An interactive world map allows users to view a country’s percentage of world trade and shows how a country ranks in trade importance. It focuses on the top 10 trading partners, split by sector, so businesses can identify which countries hold the most opportunities for them. It features imports and exports, valued in US dollars, to each of its top trading partners.

For instance, the tool shows that in 2009 Germany accounted for 8.2 per cent of world trade, exported $113 billion worth of goods to France, but faced the greatest competition in its chief export, motor vehicles, from the UK, the US, Italy, France and China.

The trade tool can be accessed via the HSBC Trade Connections’ website www.hsbc.com/tradeconnections, and features a wealth of analysis and insight for businesses that are exploring further international opportunities.

The new resource is part of the bank’s Trade Connections campaign to provide European businesses with the insight and knowledge they need to maximise potential overseas opportunities.

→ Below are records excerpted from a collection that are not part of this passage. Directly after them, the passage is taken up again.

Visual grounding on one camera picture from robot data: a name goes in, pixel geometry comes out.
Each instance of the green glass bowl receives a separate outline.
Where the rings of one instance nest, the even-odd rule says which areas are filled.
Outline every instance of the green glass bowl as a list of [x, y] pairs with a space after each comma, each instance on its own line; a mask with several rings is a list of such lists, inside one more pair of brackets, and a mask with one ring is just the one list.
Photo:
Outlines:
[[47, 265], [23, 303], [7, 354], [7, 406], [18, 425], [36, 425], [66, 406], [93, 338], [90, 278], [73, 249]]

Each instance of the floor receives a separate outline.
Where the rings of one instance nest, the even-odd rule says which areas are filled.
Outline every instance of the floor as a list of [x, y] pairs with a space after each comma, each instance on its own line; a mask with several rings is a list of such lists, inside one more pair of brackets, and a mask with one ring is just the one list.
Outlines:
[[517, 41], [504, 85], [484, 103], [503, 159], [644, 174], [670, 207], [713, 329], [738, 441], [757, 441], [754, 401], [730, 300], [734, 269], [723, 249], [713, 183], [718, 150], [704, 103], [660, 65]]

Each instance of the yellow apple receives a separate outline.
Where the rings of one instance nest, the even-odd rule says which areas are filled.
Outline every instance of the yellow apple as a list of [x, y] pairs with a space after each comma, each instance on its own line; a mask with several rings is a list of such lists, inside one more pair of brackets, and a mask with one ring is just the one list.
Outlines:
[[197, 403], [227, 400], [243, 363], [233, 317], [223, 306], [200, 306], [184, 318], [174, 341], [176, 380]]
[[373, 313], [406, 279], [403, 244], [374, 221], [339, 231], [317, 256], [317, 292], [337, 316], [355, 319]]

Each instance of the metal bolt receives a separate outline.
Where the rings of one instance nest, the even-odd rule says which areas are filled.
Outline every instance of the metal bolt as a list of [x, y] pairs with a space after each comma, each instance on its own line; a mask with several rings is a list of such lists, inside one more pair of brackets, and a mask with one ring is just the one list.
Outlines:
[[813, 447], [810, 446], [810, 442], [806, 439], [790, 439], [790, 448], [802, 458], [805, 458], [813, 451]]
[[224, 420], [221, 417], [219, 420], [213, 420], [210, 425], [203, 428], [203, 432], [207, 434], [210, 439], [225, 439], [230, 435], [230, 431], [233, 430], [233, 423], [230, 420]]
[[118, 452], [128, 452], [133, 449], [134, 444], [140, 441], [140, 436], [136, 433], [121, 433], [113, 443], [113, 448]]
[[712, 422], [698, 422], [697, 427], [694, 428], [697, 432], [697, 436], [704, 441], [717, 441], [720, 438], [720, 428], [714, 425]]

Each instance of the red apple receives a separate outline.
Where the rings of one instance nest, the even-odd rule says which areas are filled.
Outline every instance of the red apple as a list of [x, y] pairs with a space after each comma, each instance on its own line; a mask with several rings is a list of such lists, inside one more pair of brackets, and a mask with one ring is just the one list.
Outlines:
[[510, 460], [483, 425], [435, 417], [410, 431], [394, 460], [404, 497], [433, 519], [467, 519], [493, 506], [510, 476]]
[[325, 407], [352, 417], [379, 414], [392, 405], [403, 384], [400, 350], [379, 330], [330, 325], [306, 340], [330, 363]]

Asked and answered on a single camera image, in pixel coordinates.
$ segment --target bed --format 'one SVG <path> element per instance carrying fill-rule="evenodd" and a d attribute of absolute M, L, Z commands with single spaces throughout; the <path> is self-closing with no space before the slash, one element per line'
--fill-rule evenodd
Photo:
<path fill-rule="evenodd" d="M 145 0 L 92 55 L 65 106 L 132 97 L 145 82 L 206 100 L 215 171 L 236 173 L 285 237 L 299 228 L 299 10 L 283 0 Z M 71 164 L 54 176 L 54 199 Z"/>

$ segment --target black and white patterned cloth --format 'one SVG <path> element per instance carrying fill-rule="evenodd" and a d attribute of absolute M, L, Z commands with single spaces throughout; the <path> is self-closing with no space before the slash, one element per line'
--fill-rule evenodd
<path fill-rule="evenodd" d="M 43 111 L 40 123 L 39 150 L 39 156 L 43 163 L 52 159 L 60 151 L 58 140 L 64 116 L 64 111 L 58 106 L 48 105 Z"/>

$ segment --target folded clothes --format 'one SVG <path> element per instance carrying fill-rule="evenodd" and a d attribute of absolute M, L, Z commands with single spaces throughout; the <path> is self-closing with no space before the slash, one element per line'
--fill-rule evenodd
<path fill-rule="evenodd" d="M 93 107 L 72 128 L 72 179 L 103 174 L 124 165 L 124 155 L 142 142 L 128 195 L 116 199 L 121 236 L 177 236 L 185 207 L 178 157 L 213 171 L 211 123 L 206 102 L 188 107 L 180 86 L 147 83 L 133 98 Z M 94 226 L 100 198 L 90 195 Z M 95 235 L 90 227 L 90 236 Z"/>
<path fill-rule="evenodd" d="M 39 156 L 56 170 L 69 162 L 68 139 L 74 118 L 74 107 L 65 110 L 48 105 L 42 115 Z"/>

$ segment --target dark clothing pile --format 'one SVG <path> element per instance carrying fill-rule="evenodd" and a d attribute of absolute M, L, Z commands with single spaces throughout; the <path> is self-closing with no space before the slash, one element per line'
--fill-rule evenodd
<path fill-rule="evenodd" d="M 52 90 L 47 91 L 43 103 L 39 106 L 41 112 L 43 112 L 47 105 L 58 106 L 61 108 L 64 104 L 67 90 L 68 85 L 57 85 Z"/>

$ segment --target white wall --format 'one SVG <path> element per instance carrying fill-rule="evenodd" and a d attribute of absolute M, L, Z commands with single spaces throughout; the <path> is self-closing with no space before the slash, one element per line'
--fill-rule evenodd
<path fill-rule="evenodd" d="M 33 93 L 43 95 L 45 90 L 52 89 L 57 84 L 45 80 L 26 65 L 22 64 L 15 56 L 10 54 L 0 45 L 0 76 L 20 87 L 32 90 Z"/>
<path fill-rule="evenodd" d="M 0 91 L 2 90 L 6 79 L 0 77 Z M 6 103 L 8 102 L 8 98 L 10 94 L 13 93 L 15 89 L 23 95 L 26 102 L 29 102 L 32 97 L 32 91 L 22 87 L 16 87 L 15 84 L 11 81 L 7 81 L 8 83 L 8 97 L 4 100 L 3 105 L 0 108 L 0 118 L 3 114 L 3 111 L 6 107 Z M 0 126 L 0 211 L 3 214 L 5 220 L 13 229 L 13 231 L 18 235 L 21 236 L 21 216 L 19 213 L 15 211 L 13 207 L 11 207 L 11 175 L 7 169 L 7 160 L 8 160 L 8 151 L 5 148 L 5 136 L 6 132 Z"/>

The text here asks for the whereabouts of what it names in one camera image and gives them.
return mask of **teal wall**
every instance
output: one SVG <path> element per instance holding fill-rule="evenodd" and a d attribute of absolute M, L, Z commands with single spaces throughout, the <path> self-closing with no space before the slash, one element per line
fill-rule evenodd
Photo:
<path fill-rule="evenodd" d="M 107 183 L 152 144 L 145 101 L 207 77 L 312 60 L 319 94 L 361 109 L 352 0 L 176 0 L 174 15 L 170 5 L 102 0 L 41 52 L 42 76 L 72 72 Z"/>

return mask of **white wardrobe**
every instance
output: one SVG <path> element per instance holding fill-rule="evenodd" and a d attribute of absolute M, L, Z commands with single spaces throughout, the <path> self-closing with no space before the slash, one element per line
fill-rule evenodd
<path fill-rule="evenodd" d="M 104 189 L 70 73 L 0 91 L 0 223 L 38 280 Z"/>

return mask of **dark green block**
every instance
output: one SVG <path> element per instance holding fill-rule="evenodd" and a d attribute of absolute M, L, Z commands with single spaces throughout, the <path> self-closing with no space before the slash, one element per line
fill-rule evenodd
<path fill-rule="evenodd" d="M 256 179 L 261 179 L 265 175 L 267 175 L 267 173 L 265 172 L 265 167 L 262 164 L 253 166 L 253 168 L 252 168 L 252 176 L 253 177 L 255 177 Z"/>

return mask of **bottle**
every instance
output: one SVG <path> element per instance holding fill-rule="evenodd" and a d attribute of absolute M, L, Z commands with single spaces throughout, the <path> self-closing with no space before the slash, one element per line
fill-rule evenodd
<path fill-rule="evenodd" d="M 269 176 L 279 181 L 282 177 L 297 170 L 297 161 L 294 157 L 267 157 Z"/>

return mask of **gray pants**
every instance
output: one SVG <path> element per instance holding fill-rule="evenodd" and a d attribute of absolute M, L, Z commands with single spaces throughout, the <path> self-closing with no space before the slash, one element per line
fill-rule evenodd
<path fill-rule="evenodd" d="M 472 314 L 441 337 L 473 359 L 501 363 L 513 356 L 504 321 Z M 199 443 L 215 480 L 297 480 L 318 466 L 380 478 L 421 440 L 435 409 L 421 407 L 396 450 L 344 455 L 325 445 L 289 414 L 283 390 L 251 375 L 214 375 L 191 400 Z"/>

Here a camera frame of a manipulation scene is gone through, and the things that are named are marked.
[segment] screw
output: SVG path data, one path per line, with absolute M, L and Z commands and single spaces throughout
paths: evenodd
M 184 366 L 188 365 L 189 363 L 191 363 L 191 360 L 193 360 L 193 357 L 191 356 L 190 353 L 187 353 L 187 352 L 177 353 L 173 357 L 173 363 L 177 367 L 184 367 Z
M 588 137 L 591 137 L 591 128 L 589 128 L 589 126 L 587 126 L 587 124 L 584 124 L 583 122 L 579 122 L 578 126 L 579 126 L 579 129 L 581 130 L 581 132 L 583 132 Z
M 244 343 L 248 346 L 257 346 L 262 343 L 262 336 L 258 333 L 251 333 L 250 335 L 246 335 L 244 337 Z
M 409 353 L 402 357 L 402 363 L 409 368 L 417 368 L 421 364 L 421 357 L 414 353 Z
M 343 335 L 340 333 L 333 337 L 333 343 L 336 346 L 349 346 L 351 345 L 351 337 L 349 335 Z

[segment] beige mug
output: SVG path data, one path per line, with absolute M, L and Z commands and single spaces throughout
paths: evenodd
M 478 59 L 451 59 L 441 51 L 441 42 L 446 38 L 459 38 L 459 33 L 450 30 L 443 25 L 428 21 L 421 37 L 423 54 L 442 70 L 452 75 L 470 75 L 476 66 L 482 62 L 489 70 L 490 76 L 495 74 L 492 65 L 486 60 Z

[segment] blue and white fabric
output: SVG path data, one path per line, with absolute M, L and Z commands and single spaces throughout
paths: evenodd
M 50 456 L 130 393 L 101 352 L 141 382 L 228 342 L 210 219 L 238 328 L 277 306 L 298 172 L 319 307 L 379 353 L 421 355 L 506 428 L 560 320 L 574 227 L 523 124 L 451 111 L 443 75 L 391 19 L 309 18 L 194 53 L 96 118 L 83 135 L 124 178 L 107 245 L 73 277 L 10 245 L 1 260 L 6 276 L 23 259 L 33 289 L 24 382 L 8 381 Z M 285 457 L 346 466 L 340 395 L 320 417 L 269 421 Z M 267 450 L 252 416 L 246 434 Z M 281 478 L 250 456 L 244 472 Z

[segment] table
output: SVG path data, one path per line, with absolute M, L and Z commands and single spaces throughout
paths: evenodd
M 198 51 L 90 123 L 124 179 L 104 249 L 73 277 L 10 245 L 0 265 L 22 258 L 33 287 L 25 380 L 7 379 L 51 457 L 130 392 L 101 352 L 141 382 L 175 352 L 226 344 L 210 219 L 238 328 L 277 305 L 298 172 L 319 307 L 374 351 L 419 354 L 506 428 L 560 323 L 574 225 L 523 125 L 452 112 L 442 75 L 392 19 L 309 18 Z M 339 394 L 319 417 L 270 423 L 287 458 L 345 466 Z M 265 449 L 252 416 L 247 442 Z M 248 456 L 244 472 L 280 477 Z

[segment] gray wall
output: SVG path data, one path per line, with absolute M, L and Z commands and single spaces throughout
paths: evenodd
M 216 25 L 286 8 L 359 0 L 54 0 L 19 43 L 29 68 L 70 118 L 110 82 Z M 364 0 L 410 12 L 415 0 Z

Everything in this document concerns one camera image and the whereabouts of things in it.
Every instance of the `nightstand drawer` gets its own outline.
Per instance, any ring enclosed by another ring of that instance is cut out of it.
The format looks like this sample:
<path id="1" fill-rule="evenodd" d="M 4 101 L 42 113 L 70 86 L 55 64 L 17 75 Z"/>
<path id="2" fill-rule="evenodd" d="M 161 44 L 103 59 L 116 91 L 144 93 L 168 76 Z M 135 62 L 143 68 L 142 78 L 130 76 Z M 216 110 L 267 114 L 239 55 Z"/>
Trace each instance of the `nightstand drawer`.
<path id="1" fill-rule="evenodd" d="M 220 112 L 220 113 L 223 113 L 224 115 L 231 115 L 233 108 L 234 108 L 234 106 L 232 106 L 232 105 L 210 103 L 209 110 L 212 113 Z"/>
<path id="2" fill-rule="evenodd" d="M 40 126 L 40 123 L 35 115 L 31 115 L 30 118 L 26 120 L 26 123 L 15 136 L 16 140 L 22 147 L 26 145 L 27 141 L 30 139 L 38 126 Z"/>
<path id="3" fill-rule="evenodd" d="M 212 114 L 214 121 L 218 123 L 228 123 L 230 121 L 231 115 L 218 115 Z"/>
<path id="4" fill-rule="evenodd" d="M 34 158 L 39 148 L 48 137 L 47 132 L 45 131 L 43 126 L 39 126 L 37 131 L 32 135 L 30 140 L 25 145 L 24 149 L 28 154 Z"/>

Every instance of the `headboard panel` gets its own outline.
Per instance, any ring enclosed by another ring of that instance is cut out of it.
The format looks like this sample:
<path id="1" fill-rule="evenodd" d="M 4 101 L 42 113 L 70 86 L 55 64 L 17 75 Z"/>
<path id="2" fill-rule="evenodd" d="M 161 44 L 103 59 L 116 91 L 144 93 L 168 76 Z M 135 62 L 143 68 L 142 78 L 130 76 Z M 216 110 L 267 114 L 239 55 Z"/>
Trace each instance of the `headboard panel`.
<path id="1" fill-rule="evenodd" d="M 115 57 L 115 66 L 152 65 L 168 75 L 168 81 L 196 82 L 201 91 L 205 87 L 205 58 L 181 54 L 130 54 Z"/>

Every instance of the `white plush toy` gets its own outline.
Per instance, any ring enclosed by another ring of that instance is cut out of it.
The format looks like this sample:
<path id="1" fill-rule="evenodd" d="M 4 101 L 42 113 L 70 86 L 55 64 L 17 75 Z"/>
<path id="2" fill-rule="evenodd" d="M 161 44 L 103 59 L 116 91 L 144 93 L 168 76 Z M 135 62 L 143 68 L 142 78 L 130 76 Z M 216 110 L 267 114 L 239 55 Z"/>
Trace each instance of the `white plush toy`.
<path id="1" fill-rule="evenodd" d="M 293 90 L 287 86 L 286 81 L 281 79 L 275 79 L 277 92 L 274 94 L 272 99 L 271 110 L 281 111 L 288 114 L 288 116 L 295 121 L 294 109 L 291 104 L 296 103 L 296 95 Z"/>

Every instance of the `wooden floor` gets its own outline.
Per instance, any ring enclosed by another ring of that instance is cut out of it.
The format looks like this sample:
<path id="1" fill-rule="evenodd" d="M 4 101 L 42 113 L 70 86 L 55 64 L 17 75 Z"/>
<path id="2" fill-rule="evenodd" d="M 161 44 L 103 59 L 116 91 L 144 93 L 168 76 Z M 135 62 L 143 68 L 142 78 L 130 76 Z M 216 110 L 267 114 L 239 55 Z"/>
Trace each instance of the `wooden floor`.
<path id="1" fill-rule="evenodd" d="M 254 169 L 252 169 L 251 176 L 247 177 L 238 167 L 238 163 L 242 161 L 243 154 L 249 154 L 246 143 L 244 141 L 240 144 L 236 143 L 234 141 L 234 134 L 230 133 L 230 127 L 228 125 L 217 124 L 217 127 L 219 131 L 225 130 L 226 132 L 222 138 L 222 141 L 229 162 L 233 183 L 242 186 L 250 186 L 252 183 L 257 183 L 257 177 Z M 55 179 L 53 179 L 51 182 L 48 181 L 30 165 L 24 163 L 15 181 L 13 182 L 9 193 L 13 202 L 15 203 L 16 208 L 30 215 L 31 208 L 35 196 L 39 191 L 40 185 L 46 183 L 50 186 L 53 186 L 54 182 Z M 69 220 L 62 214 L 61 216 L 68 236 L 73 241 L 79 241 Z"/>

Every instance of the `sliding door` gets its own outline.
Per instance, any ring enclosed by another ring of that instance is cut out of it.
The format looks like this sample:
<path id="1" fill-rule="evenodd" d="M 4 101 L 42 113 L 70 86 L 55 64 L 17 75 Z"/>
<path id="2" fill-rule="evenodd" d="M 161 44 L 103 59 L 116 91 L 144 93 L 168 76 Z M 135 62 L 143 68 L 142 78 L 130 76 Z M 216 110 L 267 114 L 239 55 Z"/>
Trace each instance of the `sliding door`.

HSBC recently hosted 30 of Europe’s leading businesses on a trade exchange to Shanghai, where European and Asian business leaders gathered to explore the significant trade potential already evidenced in China, and discussed how European businesses can best redefine their business plans in a global context.

“Naturally, this shift to a more globalised outlook presents both challenges and opportunities for firms looking beyond the boundaries of their domestic market,” HSBC Malta’s head of commercial banking Michel Cordina said.

“Through the Trade Exchange, HSBC will bring together some of the best business thinkers and entrepreneurial leaders to help European businesses understand the way the world is changing and how they can benefit.”

Gaetano Sammut, senior trade and supply chain manager, added that by being present in all the main market places of the world, HSBC is ideally placed to identify global shifting trends and trading patterns, collate and analyse the data and make it easily available to local clients.

HSBC Malta has invested in new products in an effort to improve its trade and supply chain service, aimed at innovatively financing the increasing working capital needs of local importers and exporters.